Time for a NEW Monkey Ward water heater !


----------



## hewhodigsholes (Oct 28, 2020)

Tango said:


> Something's cooked all right. The electrician might be smarter than you think, by the way it looks he wanted no part of that place and the people, he gladly pushed the problem onto you. Is that an extension cord hooked to the heater?


He's gotta fix the melted breakers in the main panel in either case.

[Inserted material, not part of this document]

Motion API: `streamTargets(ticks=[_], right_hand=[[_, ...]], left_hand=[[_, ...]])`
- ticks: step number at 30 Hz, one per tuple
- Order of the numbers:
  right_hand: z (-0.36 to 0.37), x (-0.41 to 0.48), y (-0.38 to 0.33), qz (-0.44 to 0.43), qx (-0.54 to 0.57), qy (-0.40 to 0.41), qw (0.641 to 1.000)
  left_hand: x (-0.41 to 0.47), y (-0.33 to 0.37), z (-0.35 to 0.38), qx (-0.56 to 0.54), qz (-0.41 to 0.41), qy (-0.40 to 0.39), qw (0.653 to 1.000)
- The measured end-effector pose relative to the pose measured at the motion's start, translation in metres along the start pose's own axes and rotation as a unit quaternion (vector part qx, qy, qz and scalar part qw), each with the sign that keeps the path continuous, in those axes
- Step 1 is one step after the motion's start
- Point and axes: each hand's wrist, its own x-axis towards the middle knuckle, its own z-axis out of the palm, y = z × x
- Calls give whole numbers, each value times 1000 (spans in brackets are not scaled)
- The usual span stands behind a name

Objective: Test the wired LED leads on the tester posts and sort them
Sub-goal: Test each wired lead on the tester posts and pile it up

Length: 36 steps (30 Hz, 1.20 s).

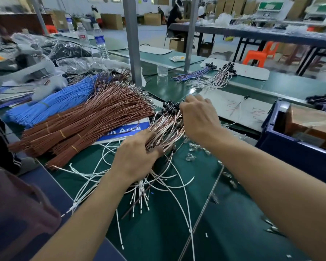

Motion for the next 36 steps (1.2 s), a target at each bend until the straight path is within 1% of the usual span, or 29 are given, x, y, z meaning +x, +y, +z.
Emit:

It's 12/2 gray romex, with the wires twisted together. No tape or wire nuts. 🤔 I did cap those off. Left them a quote for a new unit, but I doubt they'll use us. This house had handyman bait written all over it.


----------



## sparky (Jan 8, 2014)

hewhodigsholes said:


> 40 year old Montgomery Ward water heater. House caught a power surge that cooked a couple circuits and the top thermostat of the heater. Best part? The electrician working on the house said he didn't know why it wasn't working, and to "call a plumber to figure it out."
> 
> Never send a sparky to do a real man's job! 🤪
> View attachment 126485


Now you are liable when something else goes wrong with this thing,more than likely the wires are fried going down to bottom element but you can't see them,electricians are nothing but plumbers with their brains beat out but this one was smarter than the plumber lolololololo


----------



## Tango (Jan 13, 2018)

sparky said:


> Now you are liable when something else goes wrong with this thing,more than likely the wires are fried going down to bottom element but you can't see them,electricians are nothing but plumbers with their brains beat out but this one was smarter than the plumber lolololololo


If see a burnt thermostat or burnt wire and it's a replacement. I see it wet from the element flange it's also a replacement. I've replaced the element and it seemed ok but it started to drip again after I was gone. You mix a drip with electricity and it's a recipe for fire.


----------



## sparky (Jan 8, 2014)

Tango said:


> If see a burnt thermostat or burnt wire and it's a replacement. I see it wet from the element flange it's also a replacement. I've replaced the element and it seemed ok but it started to drip again after I was gone. You mix a drip with electricity and it's a recipe for fire.


correct,me to


----------



## ShtRnsdownhill (Jan 13, 2016)

god made plumbers so electricians can have heroes.....


----------



## Plumbus (Aug 4, 2008)

I think you're digging a big hole with this one.


----------



## hewhodigsholes (Oct 28, 2020)

Plumbus said:


> I
> think you're digging a big hole with this one.


My username was intentional. 😁


----------



## Plumbus (Aug 4, 2008)

As was my use of it.


----------



## Debo22 (Feb 15, 2015)

Is that a house or gypsy wagon?


----------



## OpenSights (Mar 23, 2015)

CharlottaOkoren said:


> You'll have to find a person who can do the work of an electrician and a plumber equally well. I met a couple of these guys, but it's rare.


^^^ Worst intro ever! Maybe not, but pretty close….


----------